▶ WHAT IS EXPECTED
Which lines of the data contain the string "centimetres"? Show each of them.

▶ DATA RECORDS
=-=-=
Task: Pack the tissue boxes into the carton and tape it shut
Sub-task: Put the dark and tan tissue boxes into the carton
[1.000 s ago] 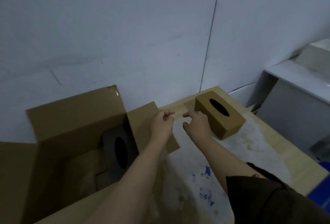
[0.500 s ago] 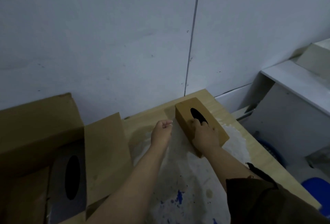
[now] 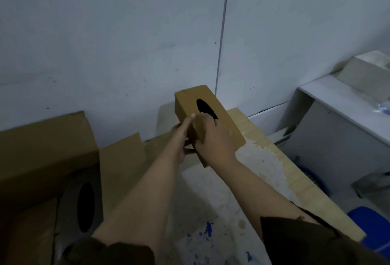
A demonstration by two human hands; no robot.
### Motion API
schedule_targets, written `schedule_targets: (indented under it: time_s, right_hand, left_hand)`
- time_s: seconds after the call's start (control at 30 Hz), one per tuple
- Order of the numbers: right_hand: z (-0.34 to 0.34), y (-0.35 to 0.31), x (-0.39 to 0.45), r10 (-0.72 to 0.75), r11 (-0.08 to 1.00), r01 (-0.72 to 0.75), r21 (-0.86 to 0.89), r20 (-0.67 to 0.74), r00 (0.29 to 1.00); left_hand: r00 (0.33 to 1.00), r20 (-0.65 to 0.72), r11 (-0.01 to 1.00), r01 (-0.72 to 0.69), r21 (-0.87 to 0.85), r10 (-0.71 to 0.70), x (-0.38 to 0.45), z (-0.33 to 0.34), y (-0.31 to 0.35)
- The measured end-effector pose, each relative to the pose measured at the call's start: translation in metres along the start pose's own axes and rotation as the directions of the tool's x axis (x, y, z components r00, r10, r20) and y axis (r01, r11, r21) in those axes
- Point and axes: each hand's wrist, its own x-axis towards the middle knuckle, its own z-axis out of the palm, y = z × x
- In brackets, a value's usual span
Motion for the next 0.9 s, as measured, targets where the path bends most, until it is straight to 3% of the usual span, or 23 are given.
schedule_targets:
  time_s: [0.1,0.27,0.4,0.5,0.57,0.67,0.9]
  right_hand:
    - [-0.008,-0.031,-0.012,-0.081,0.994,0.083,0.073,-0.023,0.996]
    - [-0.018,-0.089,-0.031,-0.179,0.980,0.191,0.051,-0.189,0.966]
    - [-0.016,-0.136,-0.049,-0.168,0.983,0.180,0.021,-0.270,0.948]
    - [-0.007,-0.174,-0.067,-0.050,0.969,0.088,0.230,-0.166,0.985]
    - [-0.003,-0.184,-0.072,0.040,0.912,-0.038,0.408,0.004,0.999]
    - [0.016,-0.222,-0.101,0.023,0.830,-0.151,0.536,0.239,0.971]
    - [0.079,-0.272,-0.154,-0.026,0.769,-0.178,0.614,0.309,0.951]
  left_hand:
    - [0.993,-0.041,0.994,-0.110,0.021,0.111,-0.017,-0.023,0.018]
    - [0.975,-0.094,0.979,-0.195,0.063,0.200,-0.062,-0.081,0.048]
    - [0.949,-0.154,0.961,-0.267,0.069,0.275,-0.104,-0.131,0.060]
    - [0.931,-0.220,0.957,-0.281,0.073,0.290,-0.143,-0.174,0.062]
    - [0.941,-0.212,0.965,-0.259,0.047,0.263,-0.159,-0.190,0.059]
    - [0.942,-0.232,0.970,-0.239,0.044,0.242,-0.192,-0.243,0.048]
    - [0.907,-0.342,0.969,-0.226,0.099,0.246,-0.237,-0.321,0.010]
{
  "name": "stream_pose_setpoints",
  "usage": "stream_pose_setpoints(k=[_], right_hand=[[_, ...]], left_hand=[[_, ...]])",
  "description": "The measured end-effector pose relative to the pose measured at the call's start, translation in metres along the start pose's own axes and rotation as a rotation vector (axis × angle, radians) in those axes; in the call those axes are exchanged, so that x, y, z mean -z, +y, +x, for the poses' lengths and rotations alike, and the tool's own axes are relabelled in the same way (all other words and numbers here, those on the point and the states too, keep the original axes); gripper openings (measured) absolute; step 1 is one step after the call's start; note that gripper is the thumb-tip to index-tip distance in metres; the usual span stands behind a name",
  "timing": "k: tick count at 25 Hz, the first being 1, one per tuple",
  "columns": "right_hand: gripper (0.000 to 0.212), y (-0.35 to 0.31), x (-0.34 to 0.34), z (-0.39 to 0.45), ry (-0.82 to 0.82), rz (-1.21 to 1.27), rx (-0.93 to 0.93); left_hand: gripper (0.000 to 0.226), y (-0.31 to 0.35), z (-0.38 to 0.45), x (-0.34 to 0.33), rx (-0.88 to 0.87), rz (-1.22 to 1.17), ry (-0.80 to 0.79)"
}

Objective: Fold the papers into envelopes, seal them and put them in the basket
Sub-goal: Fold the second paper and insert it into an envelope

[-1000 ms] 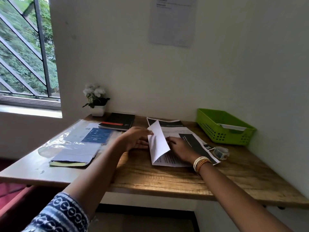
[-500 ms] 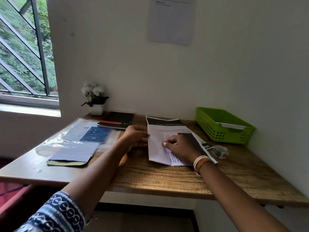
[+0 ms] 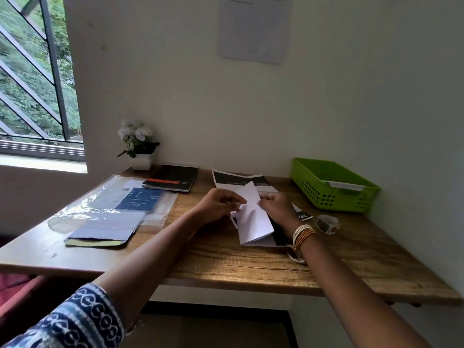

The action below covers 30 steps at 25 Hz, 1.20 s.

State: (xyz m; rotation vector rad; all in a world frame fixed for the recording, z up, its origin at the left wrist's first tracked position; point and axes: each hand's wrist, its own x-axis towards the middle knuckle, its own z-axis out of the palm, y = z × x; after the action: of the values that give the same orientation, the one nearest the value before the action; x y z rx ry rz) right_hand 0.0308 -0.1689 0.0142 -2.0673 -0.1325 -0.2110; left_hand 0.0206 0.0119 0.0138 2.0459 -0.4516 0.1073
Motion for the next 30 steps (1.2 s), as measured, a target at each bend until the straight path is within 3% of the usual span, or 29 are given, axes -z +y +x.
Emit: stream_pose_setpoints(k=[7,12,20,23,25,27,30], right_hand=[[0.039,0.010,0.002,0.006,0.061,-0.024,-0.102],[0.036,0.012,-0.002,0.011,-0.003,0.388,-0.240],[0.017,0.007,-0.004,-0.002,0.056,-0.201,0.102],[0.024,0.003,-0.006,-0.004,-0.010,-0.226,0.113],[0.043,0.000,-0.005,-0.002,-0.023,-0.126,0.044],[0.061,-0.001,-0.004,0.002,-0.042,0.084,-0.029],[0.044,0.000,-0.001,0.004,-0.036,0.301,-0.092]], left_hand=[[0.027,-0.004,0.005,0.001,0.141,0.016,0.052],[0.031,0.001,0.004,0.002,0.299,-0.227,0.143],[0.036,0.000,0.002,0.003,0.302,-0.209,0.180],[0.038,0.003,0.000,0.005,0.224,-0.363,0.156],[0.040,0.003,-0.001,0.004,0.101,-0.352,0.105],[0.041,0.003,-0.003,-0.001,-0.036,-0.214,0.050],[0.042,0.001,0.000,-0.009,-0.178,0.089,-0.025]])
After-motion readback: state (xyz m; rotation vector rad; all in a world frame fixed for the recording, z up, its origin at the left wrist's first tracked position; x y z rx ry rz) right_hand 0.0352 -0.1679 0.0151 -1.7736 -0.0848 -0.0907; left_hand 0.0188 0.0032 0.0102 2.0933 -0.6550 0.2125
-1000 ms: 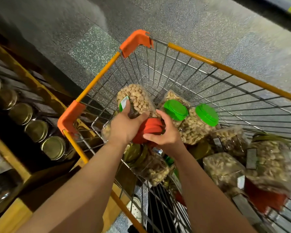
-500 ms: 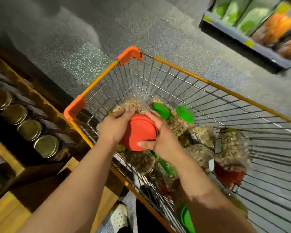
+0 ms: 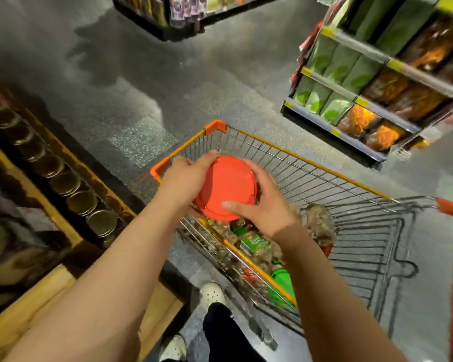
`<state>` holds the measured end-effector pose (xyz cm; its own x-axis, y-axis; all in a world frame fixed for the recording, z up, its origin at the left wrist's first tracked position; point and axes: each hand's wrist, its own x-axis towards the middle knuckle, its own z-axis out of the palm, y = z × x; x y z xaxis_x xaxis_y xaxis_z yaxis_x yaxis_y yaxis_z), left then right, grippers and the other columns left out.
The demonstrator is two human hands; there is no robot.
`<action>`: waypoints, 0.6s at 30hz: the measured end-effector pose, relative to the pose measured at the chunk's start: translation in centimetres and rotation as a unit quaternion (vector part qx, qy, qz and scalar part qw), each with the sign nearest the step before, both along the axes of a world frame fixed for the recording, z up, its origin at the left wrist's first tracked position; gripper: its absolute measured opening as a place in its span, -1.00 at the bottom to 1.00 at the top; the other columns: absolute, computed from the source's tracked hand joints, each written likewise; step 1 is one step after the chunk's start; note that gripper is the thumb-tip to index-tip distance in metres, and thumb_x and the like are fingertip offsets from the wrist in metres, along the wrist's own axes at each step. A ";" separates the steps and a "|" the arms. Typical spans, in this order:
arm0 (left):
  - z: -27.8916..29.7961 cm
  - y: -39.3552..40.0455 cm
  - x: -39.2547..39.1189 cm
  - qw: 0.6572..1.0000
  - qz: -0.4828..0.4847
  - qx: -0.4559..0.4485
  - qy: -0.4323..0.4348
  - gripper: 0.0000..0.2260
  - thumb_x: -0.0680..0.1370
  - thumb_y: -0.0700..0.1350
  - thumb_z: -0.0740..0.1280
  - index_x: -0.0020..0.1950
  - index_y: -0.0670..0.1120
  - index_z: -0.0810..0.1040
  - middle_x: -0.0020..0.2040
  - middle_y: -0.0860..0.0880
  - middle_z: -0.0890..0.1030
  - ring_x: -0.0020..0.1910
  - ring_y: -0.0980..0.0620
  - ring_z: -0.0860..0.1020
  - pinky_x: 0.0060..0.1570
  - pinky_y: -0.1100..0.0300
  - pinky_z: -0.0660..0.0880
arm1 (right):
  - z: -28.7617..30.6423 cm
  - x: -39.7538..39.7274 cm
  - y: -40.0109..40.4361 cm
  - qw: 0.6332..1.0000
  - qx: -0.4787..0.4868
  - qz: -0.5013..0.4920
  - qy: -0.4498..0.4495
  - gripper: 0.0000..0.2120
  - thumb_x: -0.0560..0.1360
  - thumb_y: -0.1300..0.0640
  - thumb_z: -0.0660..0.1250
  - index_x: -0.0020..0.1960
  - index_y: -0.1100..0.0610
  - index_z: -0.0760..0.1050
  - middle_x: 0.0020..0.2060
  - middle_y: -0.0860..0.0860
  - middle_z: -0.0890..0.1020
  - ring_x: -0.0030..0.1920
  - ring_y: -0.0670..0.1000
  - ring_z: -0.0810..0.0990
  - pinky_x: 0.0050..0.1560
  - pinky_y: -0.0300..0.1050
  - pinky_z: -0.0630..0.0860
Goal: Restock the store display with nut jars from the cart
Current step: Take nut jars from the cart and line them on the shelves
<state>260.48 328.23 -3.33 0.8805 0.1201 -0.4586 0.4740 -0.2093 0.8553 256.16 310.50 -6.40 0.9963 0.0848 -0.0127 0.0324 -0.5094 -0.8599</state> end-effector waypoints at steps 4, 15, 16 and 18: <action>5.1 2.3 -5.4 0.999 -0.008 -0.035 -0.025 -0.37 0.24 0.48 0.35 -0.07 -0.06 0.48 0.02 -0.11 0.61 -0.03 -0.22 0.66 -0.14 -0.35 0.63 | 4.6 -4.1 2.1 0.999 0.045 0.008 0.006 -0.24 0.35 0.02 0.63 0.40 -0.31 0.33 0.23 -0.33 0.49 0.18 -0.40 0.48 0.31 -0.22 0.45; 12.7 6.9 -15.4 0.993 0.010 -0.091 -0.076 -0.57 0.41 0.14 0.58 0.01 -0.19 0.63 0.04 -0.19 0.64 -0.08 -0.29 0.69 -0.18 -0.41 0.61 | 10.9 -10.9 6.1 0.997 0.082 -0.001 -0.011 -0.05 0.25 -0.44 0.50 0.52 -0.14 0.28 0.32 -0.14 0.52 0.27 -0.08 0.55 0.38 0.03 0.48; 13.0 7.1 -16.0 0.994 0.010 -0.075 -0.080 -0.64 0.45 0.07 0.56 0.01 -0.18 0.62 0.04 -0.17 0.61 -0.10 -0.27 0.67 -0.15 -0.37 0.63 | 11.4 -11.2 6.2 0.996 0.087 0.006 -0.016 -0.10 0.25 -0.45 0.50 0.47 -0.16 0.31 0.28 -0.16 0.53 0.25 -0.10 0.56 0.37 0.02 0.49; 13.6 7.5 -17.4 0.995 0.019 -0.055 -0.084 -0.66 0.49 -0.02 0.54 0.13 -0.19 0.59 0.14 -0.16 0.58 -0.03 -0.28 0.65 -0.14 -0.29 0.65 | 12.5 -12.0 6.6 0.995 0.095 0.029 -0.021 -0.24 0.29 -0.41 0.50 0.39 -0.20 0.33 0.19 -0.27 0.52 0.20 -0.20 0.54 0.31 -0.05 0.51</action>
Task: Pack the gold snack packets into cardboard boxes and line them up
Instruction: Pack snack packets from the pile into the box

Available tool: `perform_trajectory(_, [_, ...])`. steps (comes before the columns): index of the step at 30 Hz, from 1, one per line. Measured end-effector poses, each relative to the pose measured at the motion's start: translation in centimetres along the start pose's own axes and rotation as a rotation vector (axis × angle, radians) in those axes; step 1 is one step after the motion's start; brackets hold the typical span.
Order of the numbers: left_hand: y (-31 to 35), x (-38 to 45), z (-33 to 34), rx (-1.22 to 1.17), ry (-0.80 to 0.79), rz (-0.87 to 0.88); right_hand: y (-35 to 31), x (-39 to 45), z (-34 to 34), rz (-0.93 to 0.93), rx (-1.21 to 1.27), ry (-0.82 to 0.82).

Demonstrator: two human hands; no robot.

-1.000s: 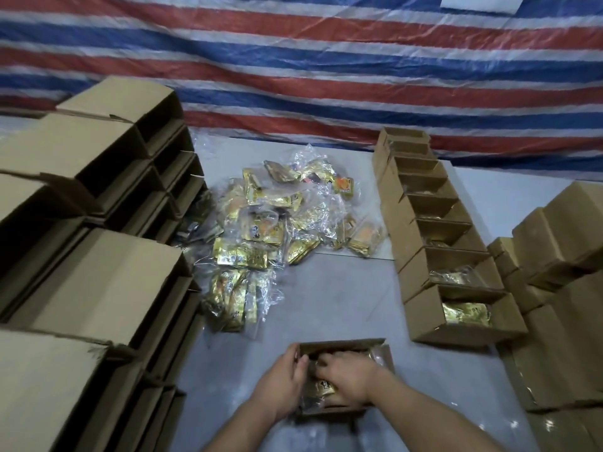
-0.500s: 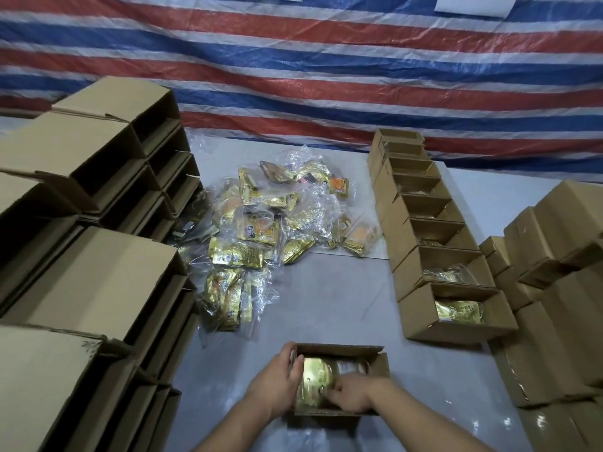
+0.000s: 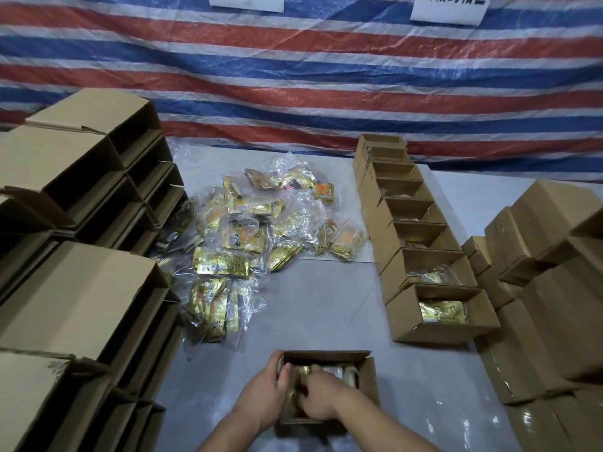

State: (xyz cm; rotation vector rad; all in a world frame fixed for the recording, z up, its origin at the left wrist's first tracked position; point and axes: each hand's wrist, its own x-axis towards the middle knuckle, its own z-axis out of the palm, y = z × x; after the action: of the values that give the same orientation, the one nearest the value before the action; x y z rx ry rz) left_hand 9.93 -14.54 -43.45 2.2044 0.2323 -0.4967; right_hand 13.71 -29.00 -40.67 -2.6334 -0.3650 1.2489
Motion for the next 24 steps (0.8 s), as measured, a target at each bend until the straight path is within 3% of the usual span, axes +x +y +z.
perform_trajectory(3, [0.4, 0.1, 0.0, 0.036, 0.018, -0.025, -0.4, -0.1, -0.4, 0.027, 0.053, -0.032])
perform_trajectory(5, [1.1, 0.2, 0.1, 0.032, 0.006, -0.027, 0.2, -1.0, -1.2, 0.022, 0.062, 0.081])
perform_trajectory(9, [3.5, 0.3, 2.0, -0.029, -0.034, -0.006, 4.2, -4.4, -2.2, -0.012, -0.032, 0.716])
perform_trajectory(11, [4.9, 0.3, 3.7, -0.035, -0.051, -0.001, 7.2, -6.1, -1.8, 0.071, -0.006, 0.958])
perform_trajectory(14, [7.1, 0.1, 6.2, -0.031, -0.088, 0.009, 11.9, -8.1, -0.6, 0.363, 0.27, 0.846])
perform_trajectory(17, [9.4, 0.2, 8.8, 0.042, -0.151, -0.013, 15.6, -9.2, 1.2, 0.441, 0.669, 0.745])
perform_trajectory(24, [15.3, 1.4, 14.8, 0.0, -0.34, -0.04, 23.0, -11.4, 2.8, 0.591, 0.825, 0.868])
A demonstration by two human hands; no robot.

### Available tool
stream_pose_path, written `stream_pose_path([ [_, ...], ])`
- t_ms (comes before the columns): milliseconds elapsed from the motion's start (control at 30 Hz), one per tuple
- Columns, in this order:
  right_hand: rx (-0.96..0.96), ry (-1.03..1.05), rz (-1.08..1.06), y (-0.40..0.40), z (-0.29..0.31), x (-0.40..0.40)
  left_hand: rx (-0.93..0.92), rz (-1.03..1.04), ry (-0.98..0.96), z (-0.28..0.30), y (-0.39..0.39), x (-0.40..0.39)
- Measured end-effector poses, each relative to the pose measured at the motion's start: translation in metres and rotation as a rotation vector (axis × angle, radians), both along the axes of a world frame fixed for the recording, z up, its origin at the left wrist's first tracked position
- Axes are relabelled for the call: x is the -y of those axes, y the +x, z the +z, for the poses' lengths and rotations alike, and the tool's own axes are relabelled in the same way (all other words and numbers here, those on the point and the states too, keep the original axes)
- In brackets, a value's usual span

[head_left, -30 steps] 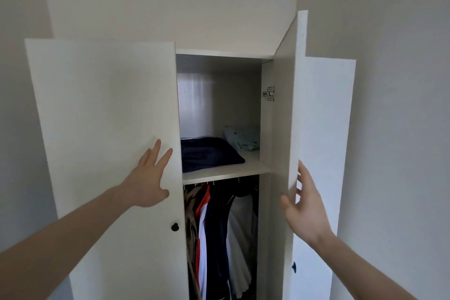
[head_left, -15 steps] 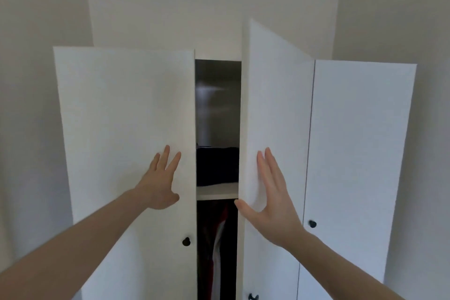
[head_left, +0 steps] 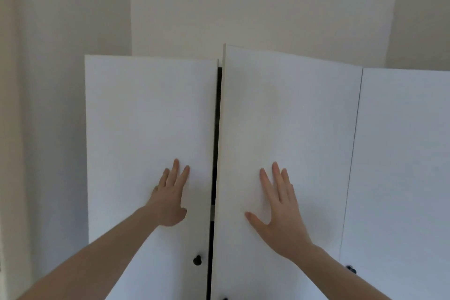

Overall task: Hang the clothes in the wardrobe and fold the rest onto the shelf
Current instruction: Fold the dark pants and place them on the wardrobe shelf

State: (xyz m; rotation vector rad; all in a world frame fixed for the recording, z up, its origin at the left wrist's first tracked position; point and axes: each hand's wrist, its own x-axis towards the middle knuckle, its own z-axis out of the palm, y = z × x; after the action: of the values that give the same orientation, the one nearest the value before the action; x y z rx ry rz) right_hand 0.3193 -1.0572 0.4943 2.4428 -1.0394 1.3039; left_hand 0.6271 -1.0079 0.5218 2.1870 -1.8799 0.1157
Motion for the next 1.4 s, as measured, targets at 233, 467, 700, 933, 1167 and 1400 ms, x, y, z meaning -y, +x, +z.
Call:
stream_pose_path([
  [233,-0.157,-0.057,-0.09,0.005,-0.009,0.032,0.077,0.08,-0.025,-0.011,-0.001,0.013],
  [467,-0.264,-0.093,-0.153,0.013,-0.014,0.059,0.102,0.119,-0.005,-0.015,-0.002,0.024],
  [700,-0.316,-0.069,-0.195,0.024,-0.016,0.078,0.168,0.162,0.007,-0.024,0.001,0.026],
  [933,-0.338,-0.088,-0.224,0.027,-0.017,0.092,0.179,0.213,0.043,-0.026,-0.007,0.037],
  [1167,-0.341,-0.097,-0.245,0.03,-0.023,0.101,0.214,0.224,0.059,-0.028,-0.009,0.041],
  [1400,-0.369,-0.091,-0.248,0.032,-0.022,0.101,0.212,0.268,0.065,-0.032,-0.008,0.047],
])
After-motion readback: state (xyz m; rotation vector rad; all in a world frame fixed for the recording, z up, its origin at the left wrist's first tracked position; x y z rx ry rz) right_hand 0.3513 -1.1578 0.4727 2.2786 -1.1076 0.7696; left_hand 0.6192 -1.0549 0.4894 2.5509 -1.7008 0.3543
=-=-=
▶ EXERCISE RESULT
`<action>`: waypoints, 0.6s at 30hz: the measured end-effector pose, relative to the pose measured at the chunk's start: translation in centimetres and rotation as a unit quaternion (vector part qx, qy, qz and scalar part qw), each with the sign nearest the step before, both along the axes of a world frame fixed for the recording, z up, its origin at the left wrist's first tracked position; gripper: its absolute measured opening as a place in its span, -1.00 at the bottom to 1.00 at the top; the other columns: absolute, computed from the source's tracked hand joints, each written likewise; step 1 is one step after the chunk's start; note that gripper is the thumb-tip to index-tip distance in metres, and thumb_x and the like are fingertip offsets from the wrist in metres, along the wrist's own axes at each step. A ";" separates the steps and a "|" the arms. Typical spans, in this order:
Available tool: `perform_trajectory(_, [_, ...])`. steps (comes before the columns): index of the step at 30 Hz, from 1, one per line. Measured end-effector poses, each relative to the pose measured at the motion's start: translation in centimetres along the start pose's own axes and rotation as a rotation vector (axis × angle, radians) in those axes; step 1 is one step after the motion's start; brackets hold the typical span.

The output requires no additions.